### EXERCISE GOAL
Print exactly the lines below between the line holding "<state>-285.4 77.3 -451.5" and the line holding "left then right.", inclusive, and nothing more.

--- TASK MATERIAL Enclosed Below ---

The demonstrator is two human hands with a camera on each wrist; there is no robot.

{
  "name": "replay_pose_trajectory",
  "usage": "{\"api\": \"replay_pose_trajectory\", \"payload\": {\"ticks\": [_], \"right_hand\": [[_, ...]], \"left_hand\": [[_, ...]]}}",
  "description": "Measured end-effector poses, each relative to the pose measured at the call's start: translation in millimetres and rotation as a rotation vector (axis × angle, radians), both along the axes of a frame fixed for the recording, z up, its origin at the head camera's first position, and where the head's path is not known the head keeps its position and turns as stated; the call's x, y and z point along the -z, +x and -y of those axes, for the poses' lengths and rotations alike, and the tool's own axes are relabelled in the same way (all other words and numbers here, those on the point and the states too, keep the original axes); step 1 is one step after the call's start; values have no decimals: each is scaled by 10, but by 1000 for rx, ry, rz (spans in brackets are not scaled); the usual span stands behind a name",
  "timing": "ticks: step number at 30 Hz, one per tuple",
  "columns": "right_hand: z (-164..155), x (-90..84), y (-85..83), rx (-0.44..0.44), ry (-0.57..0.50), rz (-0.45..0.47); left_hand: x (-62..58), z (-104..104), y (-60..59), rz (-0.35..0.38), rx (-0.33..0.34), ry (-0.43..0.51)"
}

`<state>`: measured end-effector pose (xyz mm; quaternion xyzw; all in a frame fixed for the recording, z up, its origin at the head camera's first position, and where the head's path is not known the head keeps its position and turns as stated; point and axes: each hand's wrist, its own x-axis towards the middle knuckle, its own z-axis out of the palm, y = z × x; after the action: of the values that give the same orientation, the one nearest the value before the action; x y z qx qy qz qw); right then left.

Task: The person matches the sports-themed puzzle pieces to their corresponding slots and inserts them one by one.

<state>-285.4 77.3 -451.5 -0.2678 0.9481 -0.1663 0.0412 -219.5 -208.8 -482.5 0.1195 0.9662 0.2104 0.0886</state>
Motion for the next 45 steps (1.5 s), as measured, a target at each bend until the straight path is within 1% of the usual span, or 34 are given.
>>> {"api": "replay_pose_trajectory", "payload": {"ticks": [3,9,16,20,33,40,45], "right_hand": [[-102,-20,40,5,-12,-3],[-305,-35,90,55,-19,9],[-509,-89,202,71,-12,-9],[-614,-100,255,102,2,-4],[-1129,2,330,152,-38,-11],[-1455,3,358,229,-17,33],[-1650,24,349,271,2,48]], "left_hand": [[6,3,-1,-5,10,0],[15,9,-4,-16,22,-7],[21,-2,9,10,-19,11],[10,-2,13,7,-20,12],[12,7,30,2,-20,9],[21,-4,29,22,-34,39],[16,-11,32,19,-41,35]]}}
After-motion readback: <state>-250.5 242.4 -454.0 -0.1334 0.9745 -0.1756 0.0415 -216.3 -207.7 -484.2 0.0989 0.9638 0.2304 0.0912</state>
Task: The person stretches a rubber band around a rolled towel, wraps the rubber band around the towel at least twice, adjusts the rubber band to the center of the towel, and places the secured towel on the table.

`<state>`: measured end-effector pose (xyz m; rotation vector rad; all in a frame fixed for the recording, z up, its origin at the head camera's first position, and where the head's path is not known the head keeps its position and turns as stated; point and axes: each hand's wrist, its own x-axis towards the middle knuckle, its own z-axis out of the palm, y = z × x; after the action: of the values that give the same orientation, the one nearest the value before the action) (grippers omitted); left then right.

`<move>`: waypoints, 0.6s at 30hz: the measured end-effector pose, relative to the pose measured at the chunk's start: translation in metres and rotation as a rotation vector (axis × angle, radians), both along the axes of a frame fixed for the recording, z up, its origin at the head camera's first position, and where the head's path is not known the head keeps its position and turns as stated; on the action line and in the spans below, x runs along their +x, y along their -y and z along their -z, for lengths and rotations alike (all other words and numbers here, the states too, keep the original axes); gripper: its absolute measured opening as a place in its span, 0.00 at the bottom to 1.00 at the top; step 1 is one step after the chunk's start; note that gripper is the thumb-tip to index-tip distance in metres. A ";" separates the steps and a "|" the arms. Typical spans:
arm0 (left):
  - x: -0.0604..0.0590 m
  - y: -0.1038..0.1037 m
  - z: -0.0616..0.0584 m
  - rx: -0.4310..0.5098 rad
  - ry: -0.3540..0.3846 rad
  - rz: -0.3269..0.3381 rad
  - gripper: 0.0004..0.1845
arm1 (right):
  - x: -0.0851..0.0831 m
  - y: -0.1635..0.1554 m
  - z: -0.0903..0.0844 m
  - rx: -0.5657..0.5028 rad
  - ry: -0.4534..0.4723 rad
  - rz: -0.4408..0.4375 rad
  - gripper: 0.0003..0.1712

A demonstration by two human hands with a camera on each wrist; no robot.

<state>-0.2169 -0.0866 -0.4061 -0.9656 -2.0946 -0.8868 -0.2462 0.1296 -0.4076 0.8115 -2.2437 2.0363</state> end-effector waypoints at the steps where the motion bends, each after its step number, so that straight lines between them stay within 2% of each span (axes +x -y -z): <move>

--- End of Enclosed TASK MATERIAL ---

### TASK SOLUTION
<state>-285.4 77.3 -451.5 -0.2678 0.9481 -0.1663 0.0412 -219.5 -208.8 -482.5 0.1195 0.9662 0.2104 0.0886</state>
Motion for the next 45 steps (1.5 s), as measured, a target at each bend until the straight path is within 1% of the usual span, or 34 are given.
>>> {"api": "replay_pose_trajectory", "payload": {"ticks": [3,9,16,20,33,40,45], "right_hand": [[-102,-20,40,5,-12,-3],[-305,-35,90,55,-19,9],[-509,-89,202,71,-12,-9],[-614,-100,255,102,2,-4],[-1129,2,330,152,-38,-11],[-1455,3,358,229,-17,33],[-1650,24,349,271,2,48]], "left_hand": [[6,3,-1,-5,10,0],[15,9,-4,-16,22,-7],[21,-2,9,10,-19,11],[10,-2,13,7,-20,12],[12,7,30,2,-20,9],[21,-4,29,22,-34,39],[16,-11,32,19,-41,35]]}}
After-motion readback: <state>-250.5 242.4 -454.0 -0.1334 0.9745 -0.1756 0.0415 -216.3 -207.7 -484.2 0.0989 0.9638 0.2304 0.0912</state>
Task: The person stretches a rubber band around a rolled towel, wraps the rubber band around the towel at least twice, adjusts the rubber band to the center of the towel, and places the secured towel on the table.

`<state>`: measured end-effector pose (xyz m; rotation vector rad; all in a frame fixed for the recording, z up, its origin at the head camera's first position, and where the head's path is not known the head keeps its position and turns as stated; point and axes: each hand's wrist, its own x-axis towards the middle knuckle, its own z-axis out of the palm, y = z × x; after the action: of the values that give the same orientation, the one nearest the value before the action) (grippers omitted); left then right.

This exercise has been fully answered.